Back in January, Michael Klinepier, our head of creative and production, sent me an article showing how and why #brainstorming doesn’t work very well. I’ve held onto that article and now it’s time to explore alternatives to brainstorming that may help your creative process resulting in more and better content. First a quick recap: Jonah Lehrer wrote an article for the New Yorker (linked below) citing studies that show traditional brainstorming techniques — where ideas are proffered with no dissent allowed — don’t work. Dissent was found to be vastly superior for divining which ideas were best. And so, let’s take a look at some ways you can think about stimulating creativity for your online content marketing initiatives.
Consider a non-traditional brainstorm session where polite discussion is encouraged. Often something unpredictable will occur that is pure gold. I’ve seen it work well when someone will put an idea on the table and others ask questions to test the idea; similar to the Socratic Dialogues we all did in our philosophy classes in High School or College … or not; anyway, some groups like this approach and come up with great ideas.

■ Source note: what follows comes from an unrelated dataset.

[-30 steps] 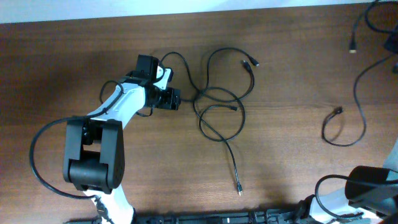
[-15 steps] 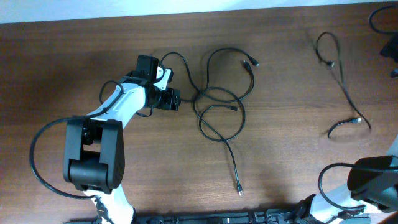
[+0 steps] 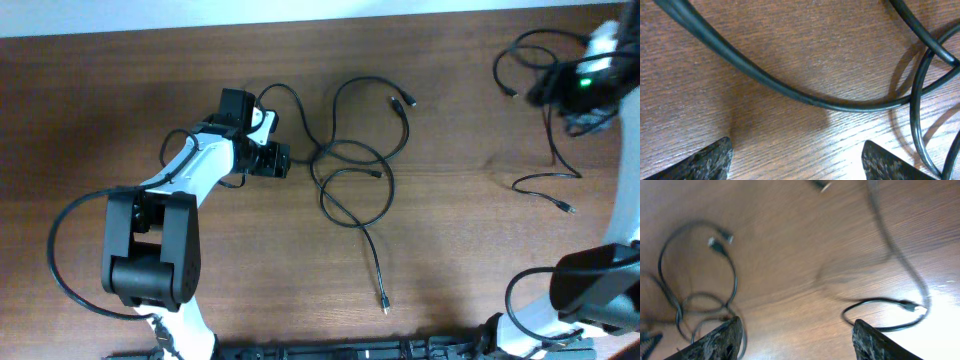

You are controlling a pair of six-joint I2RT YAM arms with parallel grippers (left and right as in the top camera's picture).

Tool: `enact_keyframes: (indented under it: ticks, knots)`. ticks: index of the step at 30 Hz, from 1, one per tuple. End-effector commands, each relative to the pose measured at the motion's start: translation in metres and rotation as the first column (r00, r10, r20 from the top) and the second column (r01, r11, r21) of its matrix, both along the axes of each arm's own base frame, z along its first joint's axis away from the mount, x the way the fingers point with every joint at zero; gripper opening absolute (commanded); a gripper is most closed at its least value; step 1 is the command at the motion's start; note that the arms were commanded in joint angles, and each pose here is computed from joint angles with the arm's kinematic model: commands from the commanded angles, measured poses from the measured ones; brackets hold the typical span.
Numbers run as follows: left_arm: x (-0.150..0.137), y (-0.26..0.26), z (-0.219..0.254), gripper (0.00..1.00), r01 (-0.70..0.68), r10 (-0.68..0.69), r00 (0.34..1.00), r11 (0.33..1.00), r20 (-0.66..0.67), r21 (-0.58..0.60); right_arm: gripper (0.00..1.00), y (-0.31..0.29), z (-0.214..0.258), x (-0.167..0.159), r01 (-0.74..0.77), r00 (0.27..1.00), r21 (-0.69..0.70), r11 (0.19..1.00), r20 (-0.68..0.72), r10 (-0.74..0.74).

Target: Untangle cables

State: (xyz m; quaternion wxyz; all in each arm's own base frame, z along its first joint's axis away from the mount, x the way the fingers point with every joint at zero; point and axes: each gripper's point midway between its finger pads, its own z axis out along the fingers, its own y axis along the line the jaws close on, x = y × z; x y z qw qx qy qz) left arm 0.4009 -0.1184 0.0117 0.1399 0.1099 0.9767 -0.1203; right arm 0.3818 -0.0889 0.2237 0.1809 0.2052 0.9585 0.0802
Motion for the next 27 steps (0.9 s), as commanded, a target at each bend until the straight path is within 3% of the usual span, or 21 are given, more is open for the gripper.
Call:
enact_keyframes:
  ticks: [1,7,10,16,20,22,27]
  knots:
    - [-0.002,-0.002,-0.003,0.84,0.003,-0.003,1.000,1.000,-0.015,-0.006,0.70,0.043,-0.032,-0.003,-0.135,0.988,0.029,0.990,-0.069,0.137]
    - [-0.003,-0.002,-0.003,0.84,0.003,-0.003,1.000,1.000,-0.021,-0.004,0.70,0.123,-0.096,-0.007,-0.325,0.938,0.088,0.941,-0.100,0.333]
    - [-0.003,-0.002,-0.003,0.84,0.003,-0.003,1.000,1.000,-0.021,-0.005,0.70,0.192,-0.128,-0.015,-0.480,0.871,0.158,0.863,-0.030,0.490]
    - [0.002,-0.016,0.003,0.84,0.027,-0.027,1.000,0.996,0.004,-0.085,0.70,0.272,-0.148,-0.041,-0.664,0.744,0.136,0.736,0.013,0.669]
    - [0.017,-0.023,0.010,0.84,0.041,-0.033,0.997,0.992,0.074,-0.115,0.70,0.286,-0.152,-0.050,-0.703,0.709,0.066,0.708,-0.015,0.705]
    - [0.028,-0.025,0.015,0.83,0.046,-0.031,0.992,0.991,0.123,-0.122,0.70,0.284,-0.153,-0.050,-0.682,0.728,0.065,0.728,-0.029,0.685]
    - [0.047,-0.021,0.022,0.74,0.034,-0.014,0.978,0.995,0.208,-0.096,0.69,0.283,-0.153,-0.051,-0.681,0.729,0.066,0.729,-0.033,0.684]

Assemble mixed creative groups, made up of people who have worked together before and people who haven’t. The addition of new faces and ideas can stimulate new thinking without the awkwardness of a group of strangers staring at each other for half an hour before getting to work.

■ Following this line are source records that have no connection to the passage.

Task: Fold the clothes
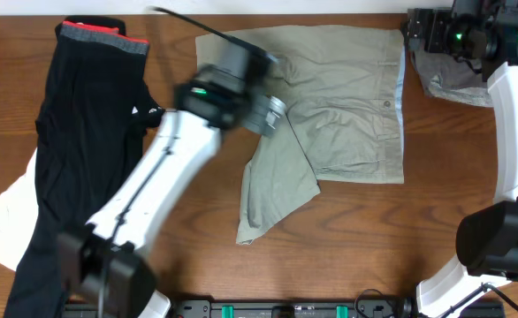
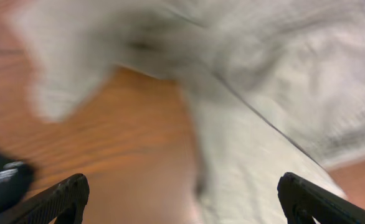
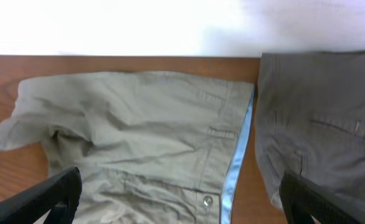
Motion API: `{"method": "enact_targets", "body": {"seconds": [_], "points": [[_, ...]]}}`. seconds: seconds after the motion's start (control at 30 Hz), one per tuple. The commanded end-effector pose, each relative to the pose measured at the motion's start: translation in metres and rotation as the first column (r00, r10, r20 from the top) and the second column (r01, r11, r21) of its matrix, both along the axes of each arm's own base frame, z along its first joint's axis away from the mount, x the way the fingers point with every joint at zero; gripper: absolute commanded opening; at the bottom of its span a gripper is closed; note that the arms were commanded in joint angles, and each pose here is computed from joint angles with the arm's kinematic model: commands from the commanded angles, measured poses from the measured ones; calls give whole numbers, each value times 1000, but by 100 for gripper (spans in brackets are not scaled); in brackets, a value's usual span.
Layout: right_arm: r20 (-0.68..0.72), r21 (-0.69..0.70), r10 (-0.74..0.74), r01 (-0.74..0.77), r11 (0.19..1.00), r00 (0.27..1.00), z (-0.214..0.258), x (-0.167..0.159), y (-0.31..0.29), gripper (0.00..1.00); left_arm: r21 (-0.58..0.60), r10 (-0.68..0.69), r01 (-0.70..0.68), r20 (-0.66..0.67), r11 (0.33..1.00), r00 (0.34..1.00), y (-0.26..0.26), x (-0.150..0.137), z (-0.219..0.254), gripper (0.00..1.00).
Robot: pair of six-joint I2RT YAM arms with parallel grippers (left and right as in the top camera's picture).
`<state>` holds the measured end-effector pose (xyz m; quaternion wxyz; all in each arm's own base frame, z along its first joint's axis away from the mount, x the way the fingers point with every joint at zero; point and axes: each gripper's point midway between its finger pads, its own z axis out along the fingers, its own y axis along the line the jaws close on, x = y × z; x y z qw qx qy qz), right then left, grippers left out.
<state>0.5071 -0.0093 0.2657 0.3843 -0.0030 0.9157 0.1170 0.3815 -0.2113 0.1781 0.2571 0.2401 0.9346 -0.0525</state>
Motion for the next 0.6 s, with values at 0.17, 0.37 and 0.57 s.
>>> {"method": "enact_targets", "body": {"seconds": [0.17, 0.37, 0.57], "points": [[-96, 21, -31, 33, 999, 995, -23, -10, -13, 95, 14, -11, 14, -163, 1000, 987, -65, -48, -54, 98], [-116, 38, -87, 92, 995, 989, -25, -14, -34, 93, -34, 187, -202, -259, 979, 948, -90, -64, -78, 94], [-124, 39, -116, 122, 992, 985, -27, -17, -48, 93, 13, 222, -229, -303, 973, 927, -105, -74, -116, 84]]}}
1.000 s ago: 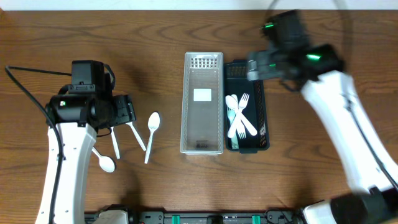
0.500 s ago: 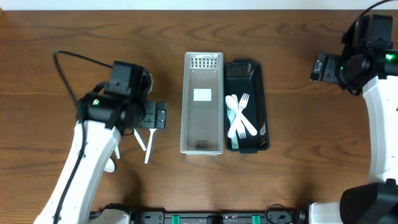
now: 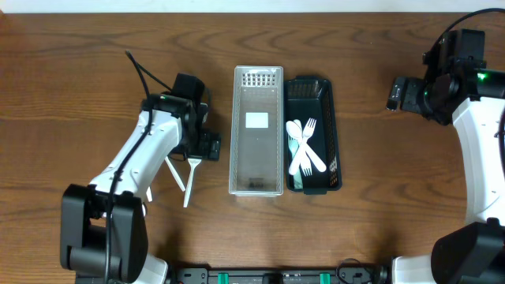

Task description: Pack container

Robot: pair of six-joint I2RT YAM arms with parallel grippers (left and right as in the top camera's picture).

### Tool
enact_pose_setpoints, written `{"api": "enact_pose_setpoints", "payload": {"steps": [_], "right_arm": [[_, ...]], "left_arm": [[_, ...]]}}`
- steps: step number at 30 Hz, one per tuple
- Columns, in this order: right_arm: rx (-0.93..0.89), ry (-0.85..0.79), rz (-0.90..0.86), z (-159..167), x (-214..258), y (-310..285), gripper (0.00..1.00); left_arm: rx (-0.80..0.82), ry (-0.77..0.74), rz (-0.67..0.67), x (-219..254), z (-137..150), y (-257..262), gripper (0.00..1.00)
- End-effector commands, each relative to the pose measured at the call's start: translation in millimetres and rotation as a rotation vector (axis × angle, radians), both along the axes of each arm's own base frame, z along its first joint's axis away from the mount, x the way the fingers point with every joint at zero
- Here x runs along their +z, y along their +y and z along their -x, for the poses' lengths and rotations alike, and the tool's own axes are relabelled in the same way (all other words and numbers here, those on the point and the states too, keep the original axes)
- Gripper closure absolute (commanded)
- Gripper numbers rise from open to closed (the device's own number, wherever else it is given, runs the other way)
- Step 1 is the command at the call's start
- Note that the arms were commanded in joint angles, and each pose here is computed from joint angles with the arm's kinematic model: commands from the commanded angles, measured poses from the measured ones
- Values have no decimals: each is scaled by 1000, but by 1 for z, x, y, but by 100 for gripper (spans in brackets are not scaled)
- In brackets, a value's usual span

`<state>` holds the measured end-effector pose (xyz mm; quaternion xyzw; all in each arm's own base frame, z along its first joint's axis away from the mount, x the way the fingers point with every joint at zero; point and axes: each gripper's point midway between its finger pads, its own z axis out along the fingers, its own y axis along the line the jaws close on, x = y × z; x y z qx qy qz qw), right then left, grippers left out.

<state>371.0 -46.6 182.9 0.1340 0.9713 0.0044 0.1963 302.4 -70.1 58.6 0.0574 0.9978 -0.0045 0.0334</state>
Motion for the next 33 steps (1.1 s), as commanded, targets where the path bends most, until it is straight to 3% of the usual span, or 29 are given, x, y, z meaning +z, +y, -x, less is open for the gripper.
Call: {"api": "enact_pose_setpoints", "payload": {"steps": [1,13,33], "right_arm": [[13,4,1,1,-1,0,1],[13,5,1,1,-1,0,1],[13,4,3,1,-1,0,1]], "left_arm": [[-8,32,-19,-19,12,7,2],[40,65,-25,-63,39,27,2],[12,29,-42,-55,31,28,1]]}}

Make sure your creatives have the opportunity for chance encounters on a regular basis. Steve Jobs famously put the only bathrooms at Pixar in the atrium so that coders and writers would naturally bump into each other and talk about their projects. Also, proximity helps facilitate creative collaboration. Consider giving your creatives spaces close enough to each other to foster ‘drop in’ creative sessions. For that matter allow for free expression within your teams work space. Allow your creatives to shape their environment to suit their tastes. It worked pretty well for the folks who inhabited Building 20 at MIT; Bose Corporation used it as an incubator; the first video game was created there; and, the ever popular, more.
Bring the group together and give them a task, discuss it for a short time then send the individuals away to work on it alone or in small groups of their choosing. After a time bring the group back together to discuss everyone’s findings.

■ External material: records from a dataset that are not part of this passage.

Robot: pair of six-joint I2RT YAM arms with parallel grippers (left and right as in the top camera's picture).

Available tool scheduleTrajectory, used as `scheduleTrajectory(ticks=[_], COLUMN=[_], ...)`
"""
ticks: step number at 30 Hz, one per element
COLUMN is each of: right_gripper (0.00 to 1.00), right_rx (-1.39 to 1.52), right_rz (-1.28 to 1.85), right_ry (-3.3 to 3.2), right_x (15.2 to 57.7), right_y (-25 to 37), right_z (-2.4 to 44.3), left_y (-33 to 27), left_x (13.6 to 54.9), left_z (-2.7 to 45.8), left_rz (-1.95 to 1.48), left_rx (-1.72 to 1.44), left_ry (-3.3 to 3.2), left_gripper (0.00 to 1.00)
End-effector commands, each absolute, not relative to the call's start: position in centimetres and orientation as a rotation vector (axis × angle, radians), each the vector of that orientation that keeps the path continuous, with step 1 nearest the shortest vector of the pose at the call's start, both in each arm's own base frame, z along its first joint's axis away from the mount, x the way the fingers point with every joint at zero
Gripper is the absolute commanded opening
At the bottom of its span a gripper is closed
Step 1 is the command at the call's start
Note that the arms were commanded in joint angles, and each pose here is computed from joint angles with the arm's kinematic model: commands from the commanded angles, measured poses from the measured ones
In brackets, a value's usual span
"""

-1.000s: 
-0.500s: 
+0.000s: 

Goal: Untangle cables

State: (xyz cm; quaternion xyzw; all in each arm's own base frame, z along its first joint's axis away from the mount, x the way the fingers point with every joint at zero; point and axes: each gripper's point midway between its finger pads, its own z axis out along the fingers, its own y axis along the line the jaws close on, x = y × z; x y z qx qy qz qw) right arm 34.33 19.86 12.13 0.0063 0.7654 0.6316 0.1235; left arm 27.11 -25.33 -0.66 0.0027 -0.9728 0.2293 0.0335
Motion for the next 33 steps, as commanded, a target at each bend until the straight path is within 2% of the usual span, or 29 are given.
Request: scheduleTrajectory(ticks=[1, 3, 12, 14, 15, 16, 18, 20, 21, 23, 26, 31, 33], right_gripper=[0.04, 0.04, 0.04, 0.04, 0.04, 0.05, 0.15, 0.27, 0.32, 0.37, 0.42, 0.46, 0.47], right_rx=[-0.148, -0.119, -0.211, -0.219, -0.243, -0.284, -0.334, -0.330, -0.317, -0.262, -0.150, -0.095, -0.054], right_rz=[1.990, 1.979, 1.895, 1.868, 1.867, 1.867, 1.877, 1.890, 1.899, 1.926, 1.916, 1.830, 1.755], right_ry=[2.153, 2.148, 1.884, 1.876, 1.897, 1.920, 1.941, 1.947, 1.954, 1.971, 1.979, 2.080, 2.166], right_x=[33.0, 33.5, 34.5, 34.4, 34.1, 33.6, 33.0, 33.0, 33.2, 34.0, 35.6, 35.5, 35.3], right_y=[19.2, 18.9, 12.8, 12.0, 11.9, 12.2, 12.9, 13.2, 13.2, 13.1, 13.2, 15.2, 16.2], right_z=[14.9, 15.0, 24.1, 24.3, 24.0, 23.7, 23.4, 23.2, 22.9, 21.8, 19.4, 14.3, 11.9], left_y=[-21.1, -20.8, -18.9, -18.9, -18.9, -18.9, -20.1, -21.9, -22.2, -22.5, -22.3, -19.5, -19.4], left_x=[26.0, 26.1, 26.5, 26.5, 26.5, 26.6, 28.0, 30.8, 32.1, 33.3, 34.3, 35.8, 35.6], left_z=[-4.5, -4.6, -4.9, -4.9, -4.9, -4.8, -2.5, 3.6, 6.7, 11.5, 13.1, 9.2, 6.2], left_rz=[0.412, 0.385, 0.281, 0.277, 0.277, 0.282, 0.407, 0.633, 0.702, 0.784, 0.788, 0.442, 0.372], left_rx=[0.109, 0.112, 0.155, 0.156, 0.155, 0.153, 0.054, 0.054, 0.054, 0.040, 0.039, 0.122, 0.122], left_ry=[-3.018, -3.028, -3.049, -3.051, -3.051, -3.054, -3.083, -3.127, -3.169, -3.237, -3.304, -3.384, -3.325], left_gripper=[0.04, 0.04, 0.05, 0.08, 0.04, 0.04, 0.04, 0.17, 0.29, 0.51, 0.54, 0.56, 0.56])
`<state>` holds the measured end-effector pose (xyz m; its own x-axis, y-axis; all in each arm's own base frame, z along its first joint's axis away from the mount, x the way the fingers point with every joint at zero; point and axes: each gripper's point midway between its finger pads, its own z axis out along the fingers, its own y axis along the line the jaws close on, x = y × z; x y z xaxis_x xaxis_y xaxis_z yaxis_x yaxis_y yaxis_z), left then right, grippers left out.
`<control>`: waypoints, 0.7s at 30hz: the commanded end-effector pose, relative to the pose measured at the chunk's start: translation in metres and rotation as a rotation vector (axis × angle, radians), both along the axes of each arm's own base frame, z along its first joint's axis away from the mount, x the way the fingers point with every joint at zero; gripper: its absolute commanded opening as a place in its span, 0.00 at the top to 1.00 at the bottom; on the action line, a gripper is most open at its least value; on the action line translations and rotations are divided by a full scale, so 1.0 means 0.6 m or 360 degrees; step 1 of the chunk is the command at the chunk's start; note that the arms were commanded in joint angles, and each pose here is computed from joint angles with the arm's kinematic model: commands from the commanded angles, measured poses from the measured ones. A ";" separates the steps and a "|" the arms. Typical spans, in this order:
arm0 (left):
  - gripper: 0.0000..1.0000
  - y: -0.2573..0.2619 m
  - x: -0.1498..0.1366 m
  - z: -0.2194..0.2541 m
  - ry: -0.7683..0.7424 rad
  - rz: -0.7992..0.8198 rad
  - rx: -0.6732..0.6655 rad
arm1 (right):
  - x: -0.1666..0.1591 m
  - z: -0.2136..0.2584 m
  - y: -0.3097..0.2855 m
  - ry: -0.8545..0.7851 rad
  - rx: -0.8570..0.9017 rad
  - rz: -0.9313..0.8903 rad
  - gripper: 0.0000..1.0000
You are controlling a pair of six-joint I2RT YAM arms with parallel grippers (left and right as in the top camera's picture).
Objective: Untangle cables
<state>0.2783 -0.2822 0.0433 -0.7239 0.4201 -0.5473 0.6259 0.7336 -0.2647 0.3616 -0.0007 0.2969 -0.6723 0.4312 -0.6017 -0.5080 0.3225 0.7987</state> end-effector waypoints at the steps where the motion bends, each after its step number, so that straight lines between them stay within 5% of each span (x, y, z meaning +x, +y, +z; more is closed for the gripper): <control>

When writing try taking the first idea that comes to mind and throwing it away. See, this idea is likely to be the same as everyone else’s first idea. Sometimes it’s good to throw away ideas 2 and 3 as well. By the time you’ve limited yourself to ideas 4 or 5 you’re really starting to get into new territory. See where it takes you, if it’s not very good you’ve still got 3 or 4 others to play with.
Thanks for watching, if you like what we’re doing here be sure to share it with your friends. I’d be very interested to hear your solutions for group creativity; just leave a comment on the blog or drop a line to the address on the screen. Now get out and do something.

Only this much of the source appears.